Когда Коннора выписали из больницы, мы прочесали Интернет, новостные каналы и поговорили с папой Мэйзи в поисках любой информации о людях, которые взяли мистера Коулмана под стражу. Прошел почти месяц, а мы все еще ничего не слышали.
Коннор рассказал мне об ожерелье, которое он вломился в дом, чтобы забрать, и о том, как сильно хакеры были заинтересованы в нем. Он уверен, что эти парни убили мистера Коулмана из мести. Они действительно казались опасными. Но этот человек — чудовище. Он не сможет свободно нападать на других девушек.

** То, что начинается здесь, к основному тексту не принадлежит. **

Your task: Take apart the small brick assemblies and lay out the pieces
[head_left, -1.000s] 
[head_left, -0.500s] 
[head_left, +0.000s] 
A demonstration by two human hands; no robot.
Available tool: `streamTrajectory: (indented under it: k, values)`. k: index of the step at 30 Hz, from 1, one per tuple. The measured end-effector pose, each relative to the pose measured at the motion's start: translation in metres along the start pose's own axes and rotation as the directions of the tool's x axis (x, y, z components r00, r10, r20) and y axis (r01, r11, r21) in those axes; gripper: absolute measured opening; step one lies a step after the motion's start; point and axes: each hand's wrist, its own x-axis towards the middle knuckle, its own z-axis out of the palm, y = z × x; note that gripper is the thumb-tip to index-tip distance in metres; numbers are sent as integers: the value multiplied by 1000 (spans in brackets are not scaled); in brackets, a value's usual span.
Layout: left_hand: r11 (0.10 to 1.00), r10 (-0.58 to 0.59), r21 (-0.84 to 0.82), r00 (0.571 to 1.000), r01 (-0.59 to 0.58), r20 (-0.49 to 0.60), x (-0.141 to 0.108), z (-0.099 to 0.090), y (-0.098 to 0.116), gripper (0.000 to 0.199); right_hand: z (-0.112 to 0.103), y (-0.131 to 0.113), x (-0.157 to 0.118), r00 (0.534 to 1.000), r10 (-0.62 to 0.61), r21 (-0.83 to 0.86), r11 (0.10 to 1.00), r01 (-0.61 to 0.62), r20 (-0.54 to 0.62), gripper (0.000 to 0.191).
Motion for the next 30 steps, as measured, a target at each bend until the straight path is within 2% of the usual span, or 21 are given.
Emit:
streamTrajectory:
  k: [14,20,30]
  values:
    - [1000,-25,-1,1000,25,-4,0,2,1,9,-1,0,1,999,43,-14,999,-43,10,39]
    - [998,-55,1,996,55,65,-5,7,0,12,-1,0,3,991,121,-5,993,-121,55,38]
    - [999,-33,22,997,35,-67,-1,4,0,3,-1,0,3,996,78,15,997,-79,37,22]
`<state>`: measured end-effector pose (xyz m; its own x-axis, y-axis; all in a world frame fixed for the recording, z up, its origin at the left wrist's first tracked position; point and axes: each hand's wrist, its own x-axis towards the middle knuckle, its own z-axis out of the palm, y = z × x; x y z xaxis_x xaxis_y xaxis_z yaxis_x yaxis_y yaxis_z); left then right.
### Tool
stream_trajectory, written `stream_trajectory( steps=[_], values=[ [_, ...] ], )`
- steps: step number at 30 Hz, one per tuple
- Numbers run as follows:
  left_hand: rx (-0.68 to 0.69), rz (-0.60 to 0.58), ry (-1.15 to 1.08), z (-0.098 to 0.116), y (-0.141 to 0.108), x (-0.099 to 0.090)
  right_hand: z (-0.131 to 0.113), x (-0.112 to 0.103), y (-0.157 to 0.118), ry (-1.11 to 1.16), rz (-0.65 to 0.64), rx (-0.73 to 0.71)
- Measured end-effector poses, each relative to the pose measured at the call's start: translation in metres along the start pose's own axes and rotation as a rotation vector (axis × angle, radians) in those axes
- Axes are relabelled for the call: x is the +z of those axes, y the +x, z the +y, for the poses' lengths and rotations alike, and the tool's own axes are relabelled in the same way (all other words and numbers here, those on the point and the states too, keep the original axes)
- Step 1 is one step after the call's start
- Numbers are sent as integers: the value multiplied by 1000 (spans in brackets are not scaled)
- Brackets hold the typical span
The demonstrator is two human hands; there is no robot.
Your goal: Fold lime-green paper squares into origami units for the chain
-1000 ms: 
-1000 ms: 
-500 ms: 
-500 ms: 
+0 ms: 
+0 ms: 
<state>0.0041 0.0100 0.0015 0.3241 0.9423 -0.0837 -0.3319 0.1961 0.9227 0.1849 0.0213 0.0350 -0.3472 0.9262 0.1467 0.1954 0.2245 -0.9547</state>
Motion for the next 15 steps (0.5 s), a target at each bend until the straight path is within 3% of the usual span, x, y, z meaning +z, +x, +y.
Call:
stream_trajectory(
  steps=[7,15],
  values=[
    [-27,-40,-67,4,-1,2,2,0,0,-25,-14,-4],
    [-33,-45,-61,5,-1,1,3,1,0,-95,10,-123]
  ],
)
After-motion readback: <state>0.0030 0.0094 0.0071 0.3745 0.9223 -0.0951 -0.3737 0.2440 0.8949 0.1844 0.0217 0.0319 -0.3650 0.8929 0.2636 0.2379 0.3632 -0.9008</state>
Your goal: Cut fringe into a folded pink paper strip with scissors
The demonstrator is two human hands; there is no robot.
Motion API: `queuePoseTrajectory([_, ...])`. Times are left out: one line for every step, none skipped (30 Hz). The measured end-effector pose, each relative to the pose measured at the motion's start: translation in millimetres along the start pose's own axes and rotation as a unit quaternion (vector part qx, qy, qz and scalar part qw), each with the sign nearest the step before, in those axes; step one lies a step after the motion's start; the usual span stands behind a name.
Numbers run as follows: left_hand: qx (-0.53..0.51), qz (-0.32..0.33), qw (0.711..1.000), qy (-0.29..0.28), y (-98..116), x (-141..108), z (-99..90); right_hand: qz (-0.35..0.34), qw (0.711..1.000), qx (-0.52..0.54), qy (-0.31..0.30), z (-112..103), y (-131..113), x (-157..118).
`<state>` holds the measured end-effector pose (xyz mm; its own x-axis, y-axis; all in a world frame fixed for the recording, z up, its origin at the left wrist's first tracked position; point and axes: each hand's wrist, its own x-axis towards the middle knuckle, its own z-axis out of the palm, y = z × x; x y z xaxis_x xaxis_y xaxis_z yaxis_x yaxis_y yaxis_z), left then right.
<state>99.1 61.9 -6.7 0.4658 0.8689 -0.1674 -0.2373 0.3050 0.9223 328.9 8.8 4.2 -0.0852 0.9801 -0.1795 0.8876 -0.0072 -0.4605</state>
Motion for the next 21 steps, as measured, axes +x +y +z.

Что касается меня, то я записалась на прием к психотерапевту, специализирующемуся на таких случаях, как мой, чтобы начать работать над травмой, через которую я прошла. Первое, что я сделала на следующее утро после больницы, это позвонила Мэйзи и рассказала ей обо всем, что я от нее скрывала и она обняла меня за плечи, пообещав быть рядом. Мне было приятно быть с ней откровенной и выложить все начистоту, выдавить правду наружу было трудно. Она начиналась и прекращалась, прерывалась, когда я не могла говорить из-за сдавливания горла эмоциями.